YOUR INSTRUCTIONS: Among the lines below, keep only those from the one containing "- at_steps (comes" through the one containing "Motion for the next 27", and reproduce them exactly.
** Opening MATERIAL SUPPLIED block **
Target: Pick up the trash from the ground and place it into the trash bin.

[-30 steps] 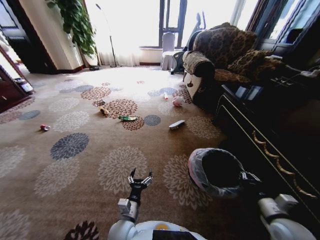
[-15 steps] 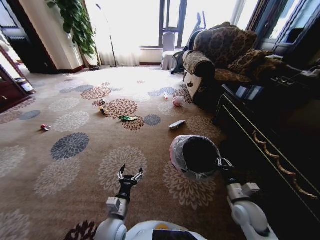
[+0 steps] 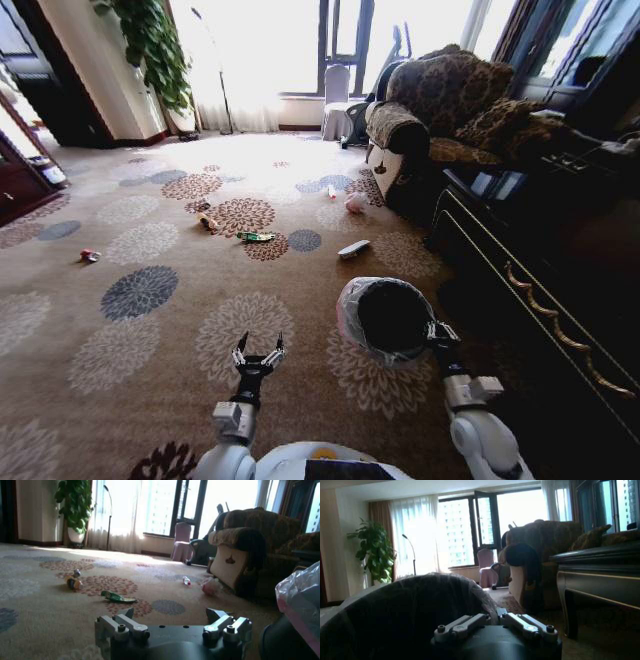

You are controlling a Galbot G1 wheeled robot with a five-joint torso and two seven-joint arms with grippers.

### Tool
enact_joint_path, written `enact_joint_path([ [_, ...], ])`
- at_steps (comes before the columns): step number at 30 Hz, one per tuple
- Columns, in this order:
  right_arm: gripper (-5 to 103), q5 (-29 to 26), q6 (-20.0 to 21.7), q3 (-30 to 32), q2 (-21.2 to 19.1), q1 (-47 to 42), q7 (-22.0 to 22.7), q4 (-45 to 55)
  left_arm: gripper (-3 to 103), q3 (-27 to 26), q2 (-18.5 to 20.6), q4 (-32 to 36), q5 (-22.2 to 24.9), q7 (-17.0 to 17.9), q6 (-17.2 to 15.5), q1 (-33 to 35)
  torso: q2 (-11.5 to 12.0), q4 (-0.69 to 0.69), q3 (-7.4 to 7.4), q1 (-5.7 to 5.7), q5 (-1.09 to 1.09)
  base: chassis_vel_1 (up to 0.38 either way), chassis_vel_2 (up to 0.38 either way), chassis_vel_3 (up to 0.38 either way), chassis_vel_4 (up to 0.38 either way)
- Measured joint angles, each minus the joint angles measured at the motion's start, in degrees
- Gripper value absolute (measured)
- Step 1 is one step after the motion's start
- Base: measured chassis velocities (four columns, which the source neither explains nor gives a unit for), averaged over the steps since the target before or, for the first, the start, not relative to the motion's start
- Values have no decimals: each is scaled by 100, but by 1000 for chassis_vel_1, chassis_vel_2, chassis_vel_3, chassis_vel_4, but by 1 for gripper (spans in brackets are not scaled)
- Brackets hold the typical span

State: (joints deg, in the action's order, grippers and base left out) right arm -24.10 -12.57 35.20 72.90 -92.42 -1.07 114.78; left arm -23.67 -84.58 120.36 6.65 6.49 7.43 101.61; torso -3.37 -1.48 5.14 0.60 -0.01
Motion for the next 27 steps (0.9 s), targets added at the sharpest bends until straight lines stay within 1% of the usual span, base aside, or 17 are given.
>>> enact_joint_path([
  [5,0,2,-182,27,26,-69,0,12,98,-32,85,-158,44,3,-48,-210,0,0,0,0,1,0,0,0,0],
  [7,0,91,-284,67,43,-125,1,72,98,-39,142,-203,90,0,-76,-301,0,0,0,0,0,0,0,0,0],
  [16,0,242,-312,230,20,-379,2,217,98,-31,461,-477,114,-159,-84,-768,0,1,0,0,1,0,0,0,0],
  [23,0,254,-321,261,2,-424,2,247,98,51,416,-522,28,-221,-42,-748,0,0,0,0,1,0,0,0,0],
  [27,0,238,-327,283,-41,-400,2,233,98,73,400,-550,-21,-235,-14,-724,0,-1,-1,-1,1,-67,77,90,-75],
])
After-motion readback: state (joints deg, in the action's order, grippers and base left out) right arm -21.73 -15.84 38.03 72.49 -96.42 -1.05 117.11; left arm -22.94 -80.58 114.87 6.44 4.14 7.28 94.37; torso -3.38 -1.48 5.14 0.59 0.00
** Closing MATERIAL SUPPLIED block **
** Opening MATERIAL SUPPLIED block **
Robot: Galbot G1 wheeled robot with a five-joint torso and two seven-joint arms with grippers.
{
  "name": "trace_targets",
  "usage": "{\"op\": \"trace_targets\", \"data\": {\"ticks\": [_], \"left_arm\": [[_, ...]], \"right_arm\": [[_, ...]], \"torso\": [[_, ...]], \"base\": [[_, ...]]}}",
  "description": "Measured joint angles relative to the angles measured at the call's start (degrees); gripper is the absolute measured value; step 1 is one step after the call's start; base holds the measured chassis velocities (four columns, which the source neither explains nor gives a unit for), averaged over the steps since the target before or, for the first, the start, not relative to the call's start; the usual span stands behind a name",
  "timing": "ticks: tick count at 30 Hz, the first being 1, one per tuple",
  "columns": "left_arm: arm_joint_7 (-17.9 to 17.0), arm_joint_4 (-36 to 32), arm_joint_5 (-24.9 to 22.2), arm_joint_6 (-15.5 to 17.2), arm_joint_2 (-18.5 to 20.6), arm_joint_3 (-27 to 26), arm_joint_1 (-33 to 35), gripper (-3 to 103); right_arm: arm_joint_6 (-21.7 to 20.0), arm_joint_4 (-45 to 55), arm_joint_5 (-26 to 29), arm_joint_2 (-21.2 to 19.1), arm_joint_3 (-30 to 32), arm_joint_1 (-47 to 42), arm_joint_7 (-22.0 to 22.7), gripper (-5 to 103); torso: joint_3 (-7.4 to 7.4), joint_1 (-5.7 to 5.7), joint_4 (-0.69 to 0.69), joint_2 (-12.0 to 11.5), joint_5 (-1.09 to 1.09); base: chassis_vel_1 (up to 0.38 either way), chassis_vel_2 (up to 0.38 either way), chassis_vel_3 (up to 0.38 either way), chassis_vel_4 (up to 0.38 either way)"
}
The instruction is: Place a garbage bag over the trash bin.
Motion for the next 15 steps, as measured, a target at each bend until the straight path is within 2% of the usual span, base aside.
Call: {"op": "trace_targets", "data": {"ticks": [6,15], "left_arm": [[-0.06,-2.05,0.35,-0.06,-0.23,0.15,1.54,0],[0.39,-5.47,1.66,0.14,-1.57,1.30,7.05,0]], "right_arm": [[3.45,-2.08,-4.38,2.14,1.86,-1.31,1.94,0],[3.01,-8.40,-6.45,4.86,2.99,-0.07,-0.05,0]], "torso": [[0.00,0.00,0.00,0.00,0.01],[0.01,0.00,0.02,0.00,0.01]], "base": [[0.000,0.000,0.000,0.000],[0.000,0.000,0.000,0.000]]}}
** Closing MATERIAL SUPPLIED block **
RESPONSE:
- at_steps (comes before the columns): step number at 30 Hz, one per tuple
- Columns, in this order:
  right_arm: gripper (-5 to 103), q5 (-29 to 26), q6 (-20.0 to 21.7), q3 (-30 to 32), q2 (-21.2 to 19.1), q1 (-47 to 42), q7 (-22.0 to 22.7), q4 (-45 to 55)
  left_arm: gripper (-3 to 103), q3 (-27 to 26), q2 (-18.5 to 20.6), q4 (-32 to 36), q5 (-22.2 to 24.9), q7 (-17.0 to 17.9), q6 (-17.2 to 15.5), q1 (-33 to 35)
  torso: q2 (-11.5 to 12.0), q4 (-0.69 to 0.69), q3 (-7.4 to 7.4), q1 (-5.7 to 5.7), q5 (-1.09 to 1.09)
  base: chassis_vel_1 (up to 0.38 either way), chassis_vel_2 (up to 0.38 either way), chassis_vel_3 (up to 0.38 either way), chassis_vel_4 (up to 0.38 either way)
- Measured joint angles, each minus the joint angles measured at the motion's start, in degrees
- Gripper value absolute (measured)
- Step 1 is one step after the motion's start
- Base: measured chassis velocities (four columns, which the source neither explains nor gives a unit for), averaged over the steps since the target before or, for the first, the start, not relative to the motion's start
- Values have no decimals: each is scaled by 100, but by 1000 for chassis_vel_1, chassis_vel_2, chassis_vel_3, chassis_vel_4, but by 1 for gripper (spans in brackets are not scaled)
- Brackets hold the typical span

State: (joints deg, in the action's order, grippers and base left out) right arm -24.10 -12.57 35.20 72.90 -92.42 -1.07 114.78; left arm -23.67 -84.58 120.36 6.65 6.49 7.43 101.61; torso -3.37 -1.48 5.14 0.60 -0.01
Motion for the next 27 steps (0.9 s), targets added at the sharpest bends until straight lines stay within 1% of the usual span, base aside, or 17 are given.

No additional answer is needed.